Tananarive, 16 Janvier 1896.
Ma chère Angèle,
Nous voilà au milieu de Janvier, et je commence à sentir approcher le moment du départ.
Encore deux mois et demi à passer ici au maximum, car j’espère bien pouvoir me faire relever le plus tôt possible, dès que j’aurai mon année faite.
Trabaud est parti avant-hier pour embarquer à Tamatave. Il est à peu près bien portant, et je t’assure que j’envie son sort.
Il m’a promis d’aller te voir avec sa femme à Sainte-Maxime. Je pense que cela te fera plaisir, car il te donnera des nouvelles fraîches de moi, et te renseignera sur notre manière de vivre à Tananarive.
Ma santé est toujours très bonne, et je n’attends qu'une occasion pour partir.
Nous attendons aujourd’hui le fameux résident général, et le général en chef partira probablement demain.
Aujourd’hui, il nous reçoit pour nous faire ses adieux.
Je ne sais s’il sera aussi éloquent qu’à la réception du 1er Janvier.
Nous avons reçu dimanche dernier, la dépêche des nominations dans la Légion d’honneur pour la Guerre et la Marine et les promotions et mises au tableau pour la Guerre, mais rien pour la Marine.
Nous commençons tous à désespérer, et il y a de quoi. Nos généraux ne se conduisent pas réellement très bien.
Lorsqu’on sait ce qui a été fait pour la Guerre, et ce que l'on fait pour nous, il y a de quoi être découragé.
D’autant plus, que sans la brigade de la Marine, l’expédition n’aurait jamais réussi, et le général Duchesne devrait insister auprès de nos généraux pour qu'ils fassent ce qu’ils doivent pour nous.
J’ai reçu une lettre de Victorine, dans laquelle elle me raconte l'arrivée des frusques de Roquebrune.
Elle se plaint amèrement des procédés de ta sœur à notre égard, mais y est-elle pour quelque chose ?
Dans tous les cas cela ne m’empêche pas de dormir.
Tu as à payer l’assurance sur la vie, 2e échéance.
J’espère que nous la paierons encore longtemps en bonne santé.
J’avais réclamé à tous les échos le jeune De Vaudreuil, mais il était introuvable.
Il y a un tel désordre dans l'administration des corps de la Guerre surtout, qu’il n’est pas facile d’obtenir un renseignement et j’avais bien supposé qu’il était rentré en France, malade ou convalescent.

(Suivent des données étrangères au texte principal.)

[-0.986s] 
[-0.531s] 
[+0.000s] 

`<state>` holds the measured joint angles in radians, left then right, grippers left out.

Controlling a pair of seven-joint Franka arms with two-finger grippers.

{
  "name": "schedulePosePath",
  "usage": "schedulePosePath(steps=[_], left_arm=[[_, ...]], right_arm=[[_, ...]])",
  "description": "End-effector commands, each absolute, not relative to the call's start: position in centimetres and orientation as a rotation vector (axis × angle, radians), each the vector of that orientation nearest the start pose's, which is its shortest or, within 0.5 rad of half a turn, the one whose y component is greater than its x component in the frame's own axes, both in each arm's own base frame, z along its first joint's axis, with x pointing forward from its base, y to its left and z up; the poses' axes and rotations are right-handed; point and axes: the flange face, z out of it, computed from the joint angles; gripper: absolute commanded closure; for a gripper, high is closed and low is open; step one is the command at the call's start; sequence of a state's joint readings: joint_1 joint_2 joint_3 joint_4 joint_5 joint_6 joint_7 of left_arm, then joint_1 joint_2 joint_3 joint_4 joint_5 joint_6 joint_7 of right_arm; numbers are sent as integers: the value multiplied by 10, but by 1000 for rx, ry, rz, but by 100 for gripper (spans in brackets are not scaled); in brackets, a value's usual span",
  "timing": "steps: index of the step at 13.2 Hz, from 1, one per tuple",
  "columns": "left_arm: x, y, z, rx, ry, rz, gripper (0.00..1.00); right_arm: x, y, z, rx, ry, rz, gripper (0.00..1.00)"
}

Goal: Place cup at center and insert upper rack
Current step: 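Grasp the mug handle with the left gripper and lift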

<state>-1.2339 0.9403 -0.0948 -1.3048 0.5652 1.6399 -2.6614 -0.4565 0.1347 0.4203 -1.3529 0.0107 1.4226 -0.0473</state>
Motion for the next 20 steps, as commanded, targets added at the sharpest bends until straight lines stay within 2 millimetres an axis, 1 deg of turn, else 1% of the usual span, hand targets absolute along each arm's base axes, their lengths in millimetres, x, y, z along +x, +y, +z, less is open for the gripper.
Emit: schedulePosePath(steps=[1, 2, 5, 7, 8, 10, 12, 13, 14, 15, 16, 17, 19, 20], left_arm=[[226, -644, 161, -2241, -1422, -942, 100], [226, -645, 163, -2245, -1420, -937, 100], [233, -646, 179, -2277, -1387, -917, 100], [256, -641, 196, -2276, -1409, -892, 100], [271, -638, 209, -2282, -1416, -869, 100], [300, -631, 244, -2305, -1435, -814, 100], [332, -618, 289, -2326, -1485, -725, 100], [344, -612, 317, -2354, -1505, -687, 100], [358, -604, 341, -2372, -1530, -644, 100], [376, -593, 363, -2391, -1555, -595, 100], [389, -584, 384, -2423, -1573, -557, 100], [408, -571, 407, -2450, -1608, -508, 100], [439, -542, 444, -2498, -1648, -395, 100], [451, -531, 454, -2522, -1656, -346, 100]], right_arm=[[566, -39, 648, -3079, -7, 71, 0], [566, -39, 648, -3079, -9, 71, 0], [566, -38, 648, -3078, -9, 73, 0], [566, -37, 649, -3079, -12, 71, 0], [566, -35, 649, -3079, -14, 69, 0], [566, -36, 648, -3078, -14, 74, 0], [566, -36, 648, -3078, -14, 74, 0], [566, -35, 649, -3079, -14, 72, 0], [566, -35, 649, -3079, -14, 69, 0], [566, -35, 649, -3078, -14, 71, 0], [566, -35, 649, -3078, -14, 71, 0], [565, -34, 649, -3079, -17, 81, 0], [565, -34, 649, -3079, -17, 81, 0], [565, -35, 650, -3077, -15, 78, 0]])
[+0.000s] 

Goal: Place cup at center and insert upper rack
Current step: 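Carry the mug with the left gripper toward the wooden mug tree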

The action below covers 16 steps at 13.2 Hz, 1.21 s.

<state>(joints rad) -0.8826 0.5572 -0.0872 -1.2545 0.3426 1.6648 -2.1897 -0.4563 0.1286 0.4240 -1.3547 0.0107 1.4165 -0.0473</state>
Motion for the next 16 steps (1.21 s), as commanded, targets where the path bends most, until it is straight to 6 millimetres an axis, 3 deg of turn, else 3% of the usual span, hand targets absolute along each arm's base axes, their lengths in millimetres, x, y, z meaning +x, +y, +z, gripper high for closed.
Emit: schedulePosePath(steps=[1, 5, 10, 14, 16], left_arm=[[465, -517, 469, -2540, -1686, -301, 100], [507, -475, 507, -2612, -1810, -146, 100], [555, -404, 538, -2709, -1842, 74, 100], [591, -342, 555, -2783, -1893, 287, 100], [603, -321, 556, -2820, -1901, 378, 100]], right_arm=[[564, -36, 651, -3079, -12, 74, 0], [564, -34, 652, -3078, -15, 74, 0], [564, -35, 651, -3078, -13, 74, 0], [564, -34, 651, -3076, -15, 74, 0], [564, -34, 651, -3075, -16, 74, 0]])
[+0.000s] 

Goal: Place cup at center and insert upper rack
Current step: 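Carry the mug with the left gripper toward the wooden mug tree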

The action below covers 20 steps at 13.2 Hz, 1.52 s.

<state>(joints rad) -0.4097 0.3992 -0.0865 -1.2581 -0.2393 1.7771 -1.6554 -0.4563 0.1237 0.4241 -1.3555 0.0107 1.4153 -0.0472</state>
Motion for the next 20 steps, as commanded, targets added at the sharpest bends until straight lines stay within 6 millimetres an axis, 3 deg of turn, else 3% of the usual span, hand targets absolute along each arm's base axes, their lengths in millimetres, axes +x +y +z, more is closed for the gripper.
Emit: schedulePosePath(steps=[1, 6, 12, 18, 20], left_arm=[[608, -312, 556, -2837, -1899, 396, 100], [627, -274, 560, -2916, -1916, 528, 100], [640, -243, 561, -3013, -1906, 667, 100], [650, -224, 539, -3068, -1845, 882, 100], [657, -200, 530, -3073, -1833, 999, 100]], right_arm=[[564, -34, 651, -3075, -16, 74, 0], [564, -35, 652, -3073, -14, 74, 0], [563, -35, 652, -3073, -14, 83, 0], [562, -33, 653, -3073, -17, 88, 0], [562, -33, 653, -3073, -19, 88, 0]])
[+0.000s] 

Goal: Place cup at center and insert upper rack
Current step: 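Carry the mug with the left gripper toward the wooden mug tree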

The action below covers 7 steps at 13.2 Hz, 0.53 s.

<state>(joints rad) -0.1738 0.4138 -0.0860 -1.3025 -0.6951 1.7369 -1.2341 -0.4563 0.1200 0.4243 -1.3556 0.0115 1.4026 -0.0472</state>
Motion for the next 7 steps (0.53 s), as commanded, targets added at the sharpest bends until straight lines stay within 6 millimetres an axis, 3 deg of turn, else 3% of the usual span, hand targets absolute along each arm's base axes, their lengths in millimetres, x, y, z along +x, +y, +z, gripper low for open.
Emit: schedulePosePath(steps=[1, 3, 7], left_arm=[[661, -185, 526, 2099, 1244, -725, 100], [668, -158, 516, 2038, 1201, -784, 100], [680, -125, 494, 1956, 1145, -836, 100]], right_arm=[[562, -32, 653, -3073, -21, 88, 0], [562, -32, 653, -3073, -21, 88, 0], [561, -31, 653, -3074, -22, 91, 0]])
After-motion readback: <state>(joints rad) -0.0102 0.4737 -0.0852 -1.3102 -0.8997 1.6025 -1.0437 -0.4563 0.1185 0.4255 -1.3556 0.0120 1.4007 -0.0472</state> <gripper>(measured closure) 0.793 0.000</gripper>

J’espère que sa santé se rétablira rapidement, car la fièvre paludéenne disparaît très bien sous un autre climat sain.
Mes amitiés à tous.
Je t’envoie par Trabaud (par l’intermédiaire de Lapeyre), une petite boîte avec les quelques échantillons des travaux des Hovas ; tu me diras si cela t’a plu, car j’en achèterai d’autres avant de partir.
Embrasse bien fort nos mignonnes. Je te dévore de caresses.
Émile.
16 Janvier. Jeudi.
Ce matin, à 9h25, réunion de tout le corps d’officiers à la résidence générale, pour être présentés au général Duchesne.
Nous tenions à peine dans le grand salon. Le général Voyron a présenté les officiers, et comme toujours, il a été très bref et peu éloquent.
Le général en chef nous a remerciés du concours dévoué que nous lui avons prêté pendant toute la colonne, et de la sympathie que nous lui avons témoignée.
Il nous a promis son appui en France, en nous disant que nous pourrions nous adresser à lui, et qu'il userait de son influence pour nous faire obtenir ce que nous demanderions. Il se rappellerait toujours les camarades de Madagascar.
L’arrivée du résident général est annoncée pour 2 ou 3 heures du soir. On lui rendra les honneurs dus à un général en chef.
Les troupes seront échelonnées sur le trajet, chaque compagnie en face de son cantonnement. Les autres troupes restent chez elles.
À 2 heures, un officier d’ordonnance à cheval avec brassard tricolore, apparaît sur la place d’Andohalo, suivi d’un cavalier.
Il se rend vraisemblablement à la résidence générale.
Les troupes commencent à se placer, et vers 2h30 on entend les clairons qui sonnent « Aux Champs ».
Peu de curieux dans les rues et sur la place d’Andohalo,
peu d’enthousiasme, surtout.
En débouchant sur la place, le résident général, qui est à cheval, prend le trot.
Les clairons sonnent, et les troupes présentent les armes. Il passe très vite, mais laisse l’impression d’un bon cavalier.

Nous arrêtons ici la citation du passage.